I have just provisioned a dedicated server on singlehop.
I'm running it through some tests to know what to expect performance-wise. On the I/O side (with 4 1TB disks in RAID 10) I get:
write-cache disabled
200 MB/s read throughput
30 MB/s write throughput
I thought that was really low compared to my desktop HD which gets 150-150 or so. So I had a chat with them and they suggested enabling the write cache. New results:
write-cache enabled
280 MB/s read
260 MB/s write
which is great and all but means I'd have to add a BBU for an additional monthly cost.
Is it normal for the write throughput to be 1/4 of a regular drive on RAID10, if you don't have write cache? It almost feels like its intentionally bad to force you to pony up for the BBU. I'd be happy with normal non-raid performance of 150/150.
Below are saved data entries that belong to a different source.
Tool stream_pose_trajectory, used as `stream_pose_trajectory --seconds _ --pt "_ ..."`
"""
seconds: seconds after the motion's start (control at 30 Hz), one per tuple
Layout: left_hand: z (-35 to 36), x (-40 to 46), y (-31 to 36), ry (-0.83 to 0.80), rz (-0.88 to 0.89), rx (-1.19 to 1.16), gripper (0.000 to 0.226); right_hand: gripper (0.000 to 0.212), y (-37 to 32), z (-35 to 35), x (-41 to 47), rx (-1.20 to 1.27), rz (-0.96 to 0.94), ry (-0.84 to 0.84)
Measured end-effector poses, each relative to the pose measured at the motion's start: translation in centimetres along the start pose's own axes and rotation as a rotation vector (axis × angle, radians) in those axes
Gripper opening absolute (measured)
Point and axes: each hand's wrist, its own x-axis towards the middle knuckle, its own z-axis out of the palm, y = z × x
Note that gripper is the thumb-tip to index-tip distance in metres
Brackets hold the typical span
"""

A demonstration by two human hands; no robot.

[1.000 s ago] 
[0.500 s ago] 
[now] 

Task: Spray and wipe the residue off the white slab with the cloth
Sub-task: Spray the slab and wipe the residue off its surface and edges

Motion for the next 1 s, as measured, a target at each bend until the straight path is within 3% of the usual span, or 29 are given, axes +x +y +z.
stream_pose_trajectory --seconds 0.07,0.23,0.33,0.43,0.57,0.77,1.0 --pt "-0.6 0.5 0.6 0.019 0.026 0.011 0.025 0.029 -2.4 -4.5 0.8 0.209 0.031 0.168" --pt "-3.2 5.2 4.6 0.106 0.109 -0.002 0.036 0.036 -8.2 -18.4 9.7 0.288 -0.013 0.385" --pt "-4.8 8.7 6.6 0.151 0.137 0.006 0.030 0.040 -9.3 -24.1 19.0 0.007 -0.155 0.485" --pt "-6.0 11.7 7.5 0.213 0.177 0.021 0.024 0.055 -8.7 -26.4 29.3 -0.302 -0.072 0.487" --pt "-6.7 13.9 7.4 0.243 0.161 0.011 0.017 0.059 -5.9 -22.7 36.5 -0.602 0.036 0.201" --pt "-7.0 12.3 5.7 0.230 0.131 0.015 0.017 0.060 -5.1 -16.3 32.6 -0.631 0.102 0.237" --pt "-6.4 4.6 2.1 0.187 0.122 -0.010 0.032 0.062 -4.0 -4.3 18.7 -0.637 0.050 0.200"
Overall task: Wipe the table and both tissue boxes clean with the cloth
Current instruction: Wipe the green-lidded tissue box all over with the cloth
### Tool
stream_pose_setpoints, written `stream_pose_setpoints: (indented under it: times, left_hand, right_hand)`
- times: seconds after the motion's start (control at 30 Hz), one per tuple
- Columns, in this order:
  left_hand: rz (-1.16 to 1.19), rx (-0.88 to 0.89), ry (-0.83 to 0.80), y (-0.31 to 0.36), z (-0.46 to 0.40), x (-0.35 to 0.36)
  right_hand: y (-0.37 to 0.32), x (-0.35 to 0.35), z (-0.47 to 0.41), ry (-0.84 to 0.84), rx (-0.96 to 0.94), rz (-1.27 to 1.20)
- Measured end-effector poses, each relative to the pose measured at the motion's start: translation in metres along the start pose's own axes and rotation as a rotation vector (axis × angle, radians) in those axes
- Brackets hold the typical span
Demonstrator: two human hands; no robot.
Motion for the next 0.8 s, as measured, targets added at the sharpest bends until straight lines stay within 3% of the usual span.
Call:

UPDATE: They're have a look at it now and seeing whether there is something wrong. I'm gonna give ahamat the accepted answer as he broke down when this 8x drop-off would affect the server workload and when it would not. Will update again if I get any more data. +1 for other answers. Thanks.
UPDATE2: There was something wrong with the hardware it seems. Moved to a new machine with identical specs and getting 80MB/s writes without write-back cache. 250MB/s with the cache on. so 3x drop-off and reasonable throughput without it.
The performance in real world applications will vary, due to the nature of the application.
Asynchronous writes will go to RAM, while you have any available for write buffering. Obviously writing to RAM will be significantly faster than to disk. This is the default for most (all?) modern operating systems. If you have enough RAM to writes until they are flushed to disk then all writes will appear extremely fast. Although, there is a time period where loss of power results in data loss. Battery backed on-disk write buffering reduces (but doesn't completely eliminate) this period.
Synchronous writes must be committed to disk before the write can return and is significantly slower. This is the default mode for NFS and some other applications. For synchronous writes battery backed on-disk write buffering significantly increases apparent write performance and eliminates the risk of data loss due to power failures. Take note though, that the writes are still going to volatile memory, it's just been moved to disk PCB's memory rather than main memory. ZFS has solved this a different way by use of an SSD ZIL which will commit to the SSD and return the write operation, then later move it to spinning disks.
So you really need to look at your application. Are the majority of your writes synchronous or asynchronous? For asynchronous you can get away with just having gobs of RAM. For synchronous you'll need the battery backed write cache (but ZFS may be able to provide a cheaper solution).
In any case, you need write caching.
Yeah, you want a battery-backed cache unit. Write speed is typically poor without it. If your application requires that type of performance, you'll need to pay...